▶ [Exercise directions]:
How many lines in the entries below include the word "trace"? Respond with the number only.

(Material provided begins)

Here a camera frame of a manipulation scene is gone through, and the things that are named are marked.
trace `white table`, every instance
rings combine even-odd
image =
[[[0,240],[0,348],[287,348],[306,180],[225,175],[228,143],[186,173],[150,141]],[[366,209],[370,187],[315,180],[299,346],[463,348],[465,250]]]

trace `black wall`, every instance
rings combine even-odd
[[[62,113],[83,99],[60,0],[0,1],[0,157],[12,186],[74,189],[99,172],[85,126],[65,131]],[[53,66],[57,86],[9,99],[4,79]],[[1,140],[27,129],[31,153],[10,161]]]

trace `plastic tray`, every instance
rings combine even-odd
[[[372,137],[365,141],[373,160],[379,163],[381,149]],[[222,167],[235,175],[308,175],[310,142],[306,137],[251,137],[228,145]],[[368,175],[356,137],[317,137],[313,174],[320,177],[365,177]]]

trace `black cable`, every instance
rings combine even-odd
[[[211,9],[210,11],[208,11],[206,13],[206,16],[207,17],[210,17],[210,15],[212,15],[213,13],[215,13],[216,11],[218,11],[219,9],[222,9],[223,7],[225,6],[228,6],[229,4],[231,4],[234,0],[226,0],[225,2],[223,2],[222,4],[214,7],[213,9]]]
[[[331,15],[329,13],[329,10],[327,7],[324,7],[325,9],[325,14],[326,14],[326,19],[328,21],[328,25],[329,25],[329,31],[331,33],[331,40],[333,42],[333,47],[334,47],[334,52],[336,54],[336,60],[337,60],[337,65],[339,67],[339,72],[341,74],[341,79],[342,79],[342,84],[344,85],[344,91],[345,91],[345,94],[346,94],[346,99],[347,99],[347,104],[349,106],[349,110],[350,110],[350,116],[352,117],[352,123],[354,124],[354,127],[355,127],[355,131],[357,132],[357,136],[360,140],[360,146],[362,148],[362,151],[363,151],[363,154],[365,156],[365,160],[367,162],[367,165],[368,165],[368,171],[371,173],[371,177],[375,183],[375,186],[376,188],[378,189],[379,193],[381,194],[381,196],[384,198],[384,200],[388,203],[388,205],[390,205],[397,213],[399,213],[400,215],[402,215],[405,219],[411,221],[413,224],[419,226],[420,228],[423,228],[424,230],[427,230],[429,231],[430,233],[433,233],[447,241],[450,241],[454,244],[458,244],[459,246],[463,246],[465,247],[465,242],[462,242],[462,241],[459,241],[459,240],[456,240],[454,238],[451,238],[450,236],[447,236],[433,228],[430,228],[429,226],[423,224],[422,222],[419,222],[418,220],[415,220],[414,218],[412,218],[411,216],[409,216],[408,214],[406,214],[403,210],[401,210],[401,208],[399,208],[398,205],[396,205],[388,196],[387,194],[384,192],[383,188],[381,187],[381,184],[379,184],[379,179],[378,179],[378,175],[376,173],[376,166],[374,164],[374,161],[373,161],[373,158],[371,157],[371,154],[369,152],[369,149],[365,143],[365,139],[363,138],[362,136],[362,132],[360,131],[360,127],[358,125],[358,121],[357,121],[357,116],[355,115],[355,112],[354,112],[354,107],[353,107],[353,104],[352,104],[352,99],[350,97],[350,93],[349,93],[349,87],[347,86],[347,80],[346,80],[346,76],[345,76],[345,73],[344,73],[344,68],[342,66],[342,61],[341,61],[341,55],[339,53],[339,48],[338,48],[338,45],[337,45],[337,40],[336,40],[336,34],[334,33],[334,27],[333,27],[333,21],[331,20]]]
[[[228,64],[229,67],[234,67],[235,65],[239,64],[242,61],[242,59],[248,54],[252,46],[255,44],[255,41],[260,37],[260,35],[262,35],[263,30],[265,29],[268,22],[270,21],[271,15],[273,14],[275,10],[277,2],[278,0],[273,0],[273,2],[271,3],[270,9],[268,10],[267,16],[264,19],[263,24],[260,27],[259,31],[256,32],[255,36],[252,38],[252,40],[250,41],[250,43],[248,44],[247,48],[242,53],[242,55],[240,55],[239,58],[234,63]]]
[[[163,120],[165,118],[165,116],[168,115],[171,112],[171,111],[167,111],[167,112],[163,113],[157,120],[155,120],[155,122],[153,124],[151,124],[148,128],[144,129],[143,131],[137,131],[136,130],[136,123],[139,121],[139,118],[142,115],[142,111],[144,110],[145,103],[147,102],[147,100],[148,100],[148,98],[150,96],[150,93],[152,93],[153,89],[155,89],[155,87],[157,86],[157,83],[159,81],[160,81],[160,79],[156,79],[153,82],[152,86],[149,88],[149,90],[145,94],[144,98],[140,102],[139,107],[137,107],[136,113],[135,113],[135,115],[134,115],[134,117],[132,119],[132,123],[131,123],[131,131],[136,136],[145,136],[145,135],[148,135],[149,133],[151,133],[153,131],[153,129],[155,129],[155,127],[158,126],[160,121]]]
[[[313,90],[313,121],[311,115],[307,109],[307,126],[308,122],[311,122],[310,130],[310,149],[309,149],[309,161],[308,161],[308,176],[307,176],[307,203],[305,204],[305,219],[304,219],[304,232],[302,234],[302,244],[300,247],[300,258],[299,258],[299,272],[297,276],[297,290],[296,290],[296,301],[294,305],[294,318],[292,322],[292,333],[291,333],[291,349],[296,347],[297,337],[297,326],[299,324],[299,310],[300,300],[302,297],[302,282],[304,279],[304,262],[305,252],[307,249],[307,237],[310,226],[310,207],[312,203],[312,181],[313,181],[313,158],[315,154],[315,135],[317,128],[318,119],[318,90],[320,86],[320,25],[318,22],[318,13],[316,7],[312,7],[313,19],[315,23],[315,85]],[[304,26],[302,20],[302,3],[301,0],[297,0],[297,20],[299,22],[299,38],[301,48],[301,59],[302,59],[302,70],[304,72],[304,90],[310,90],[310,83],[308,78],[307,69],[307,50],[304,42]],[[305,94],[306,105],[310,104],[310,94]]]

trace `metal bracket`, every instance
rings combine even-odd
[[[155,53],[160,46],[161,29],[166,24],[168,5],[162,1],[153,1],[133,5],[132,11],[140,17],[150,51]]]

(Material provided ends)

▶ [The answer]:
5